*ACTIVITY*
From the line containing "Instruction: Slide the" to the end of the data, retype every line exactly and nothing else. Drop the pictures.
[Opening DATA SECTION section]
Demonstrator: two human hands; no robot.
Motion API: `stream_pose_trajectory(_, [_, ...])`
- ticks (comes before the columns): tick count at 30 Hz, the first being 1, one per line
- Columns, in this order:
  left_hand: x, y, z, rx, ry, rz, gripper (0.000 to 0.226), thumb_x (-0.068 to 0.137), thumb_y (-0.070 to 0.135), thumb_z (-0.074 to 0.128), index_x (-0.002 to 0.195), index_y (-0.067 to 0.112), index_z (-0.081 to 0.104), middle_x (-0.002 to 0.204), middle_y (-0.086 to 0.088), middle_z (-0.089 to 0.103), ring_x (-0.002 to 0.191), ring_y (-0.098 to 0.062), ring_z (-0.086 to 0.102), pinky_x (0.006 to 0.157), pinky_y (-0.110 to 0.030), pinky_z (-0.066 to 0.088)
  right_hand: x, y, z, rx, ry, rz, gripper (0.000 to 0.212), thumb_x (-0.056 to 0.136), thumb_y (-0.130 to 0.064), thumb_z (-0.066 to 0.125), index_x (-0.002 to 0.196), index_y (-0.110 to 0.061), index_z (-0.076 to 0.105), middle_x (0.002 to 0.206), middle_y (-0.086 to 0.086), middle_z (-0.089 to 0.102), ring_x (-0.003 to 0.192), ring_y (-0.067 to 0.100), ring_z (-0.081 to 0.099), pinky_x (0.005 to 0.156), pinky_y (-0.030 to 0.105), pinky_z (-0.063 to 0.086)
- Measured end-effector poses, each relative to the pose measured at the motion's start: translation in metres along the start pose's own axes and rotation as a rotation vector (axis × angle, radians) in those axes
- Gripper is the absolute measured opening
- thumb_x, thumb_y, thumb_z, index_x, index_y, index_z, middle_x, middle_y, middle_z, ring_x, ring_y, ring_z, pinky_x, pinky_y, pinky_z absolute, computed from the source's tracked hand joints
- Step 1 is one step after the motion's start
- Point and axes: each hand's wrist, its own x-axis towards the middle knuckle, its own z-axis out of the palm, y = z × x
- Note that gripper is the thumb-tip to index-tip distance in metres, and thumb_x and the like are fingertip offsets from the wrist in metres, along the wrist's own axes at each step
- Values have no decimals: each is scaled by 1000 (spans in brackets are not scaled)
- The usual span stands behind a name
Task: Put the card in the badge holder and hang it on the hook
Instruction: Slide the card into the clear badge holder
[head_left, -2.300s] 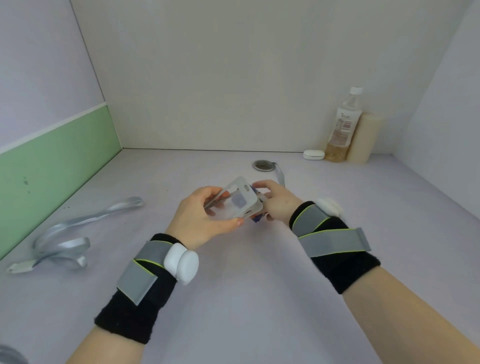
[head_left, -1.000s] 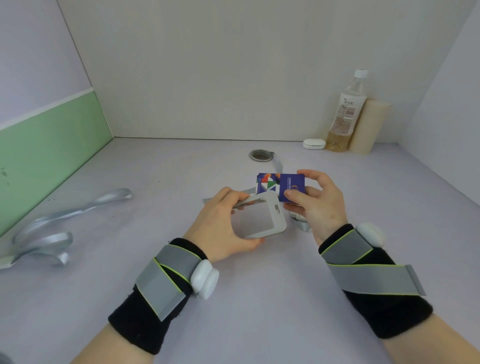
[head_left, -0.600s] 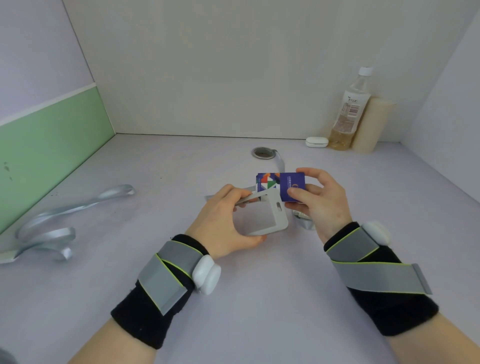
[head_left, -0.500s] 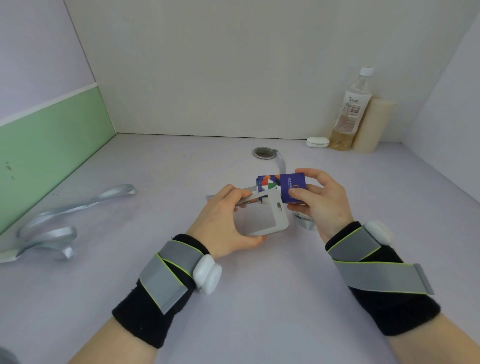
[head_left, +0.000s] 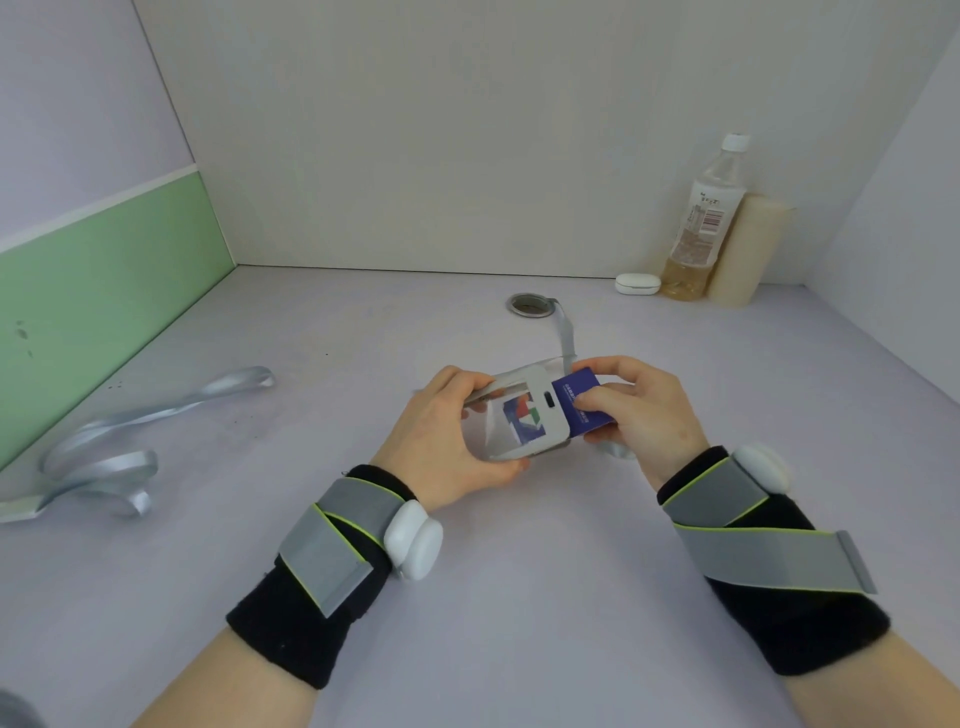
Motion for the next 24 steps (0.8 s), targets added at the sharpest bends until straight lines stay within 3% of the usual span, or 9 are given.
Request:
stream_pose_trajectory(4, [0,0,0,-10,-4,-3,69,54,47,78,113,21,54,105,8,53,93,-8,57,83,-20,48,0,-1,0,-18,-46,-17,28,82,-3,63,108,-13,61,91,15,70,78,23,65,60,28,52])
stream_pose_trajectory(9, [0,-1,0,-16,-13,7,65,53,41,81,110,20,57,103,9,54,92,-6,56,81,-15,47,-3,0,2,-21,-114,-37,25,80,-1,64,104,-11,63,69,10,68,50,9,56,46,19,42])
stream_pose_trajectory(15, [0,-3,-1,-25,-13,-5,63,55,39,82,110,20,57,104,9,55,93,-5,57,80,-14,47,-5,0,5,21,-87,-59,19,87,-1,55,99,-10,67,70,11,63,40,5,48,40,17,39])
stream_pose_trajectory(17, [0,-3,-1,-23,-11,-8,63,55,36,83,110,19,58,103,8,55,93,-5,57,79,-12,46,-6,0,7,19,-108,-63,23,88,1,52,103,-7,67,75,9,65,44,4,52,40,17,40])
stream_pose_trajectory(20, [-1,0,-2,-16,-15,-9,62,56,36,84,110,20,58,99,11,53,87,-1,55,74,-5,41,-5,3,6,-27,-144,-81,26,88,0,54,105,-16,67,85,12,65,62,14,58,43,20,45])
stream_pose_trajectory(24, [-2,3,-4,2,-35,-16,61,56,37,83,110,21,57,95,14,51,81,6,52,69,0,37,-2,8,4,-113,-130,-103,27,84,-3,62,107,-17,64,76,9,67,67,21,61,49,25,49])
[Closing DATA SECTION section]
*RESPONSE BELOW*
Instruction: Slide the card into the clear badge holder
[head_left, -2.300s] 
[head_left, -1.000s] 
[head_left, -0.600s] 
[head_left, -0.500s] 
[head_left, +0.000s] 
Motion for the next 24 steps (0.8 s), targets added at the sharpest bends until straight lines stay within 3% of the usual span, or 9 are given.
Request:
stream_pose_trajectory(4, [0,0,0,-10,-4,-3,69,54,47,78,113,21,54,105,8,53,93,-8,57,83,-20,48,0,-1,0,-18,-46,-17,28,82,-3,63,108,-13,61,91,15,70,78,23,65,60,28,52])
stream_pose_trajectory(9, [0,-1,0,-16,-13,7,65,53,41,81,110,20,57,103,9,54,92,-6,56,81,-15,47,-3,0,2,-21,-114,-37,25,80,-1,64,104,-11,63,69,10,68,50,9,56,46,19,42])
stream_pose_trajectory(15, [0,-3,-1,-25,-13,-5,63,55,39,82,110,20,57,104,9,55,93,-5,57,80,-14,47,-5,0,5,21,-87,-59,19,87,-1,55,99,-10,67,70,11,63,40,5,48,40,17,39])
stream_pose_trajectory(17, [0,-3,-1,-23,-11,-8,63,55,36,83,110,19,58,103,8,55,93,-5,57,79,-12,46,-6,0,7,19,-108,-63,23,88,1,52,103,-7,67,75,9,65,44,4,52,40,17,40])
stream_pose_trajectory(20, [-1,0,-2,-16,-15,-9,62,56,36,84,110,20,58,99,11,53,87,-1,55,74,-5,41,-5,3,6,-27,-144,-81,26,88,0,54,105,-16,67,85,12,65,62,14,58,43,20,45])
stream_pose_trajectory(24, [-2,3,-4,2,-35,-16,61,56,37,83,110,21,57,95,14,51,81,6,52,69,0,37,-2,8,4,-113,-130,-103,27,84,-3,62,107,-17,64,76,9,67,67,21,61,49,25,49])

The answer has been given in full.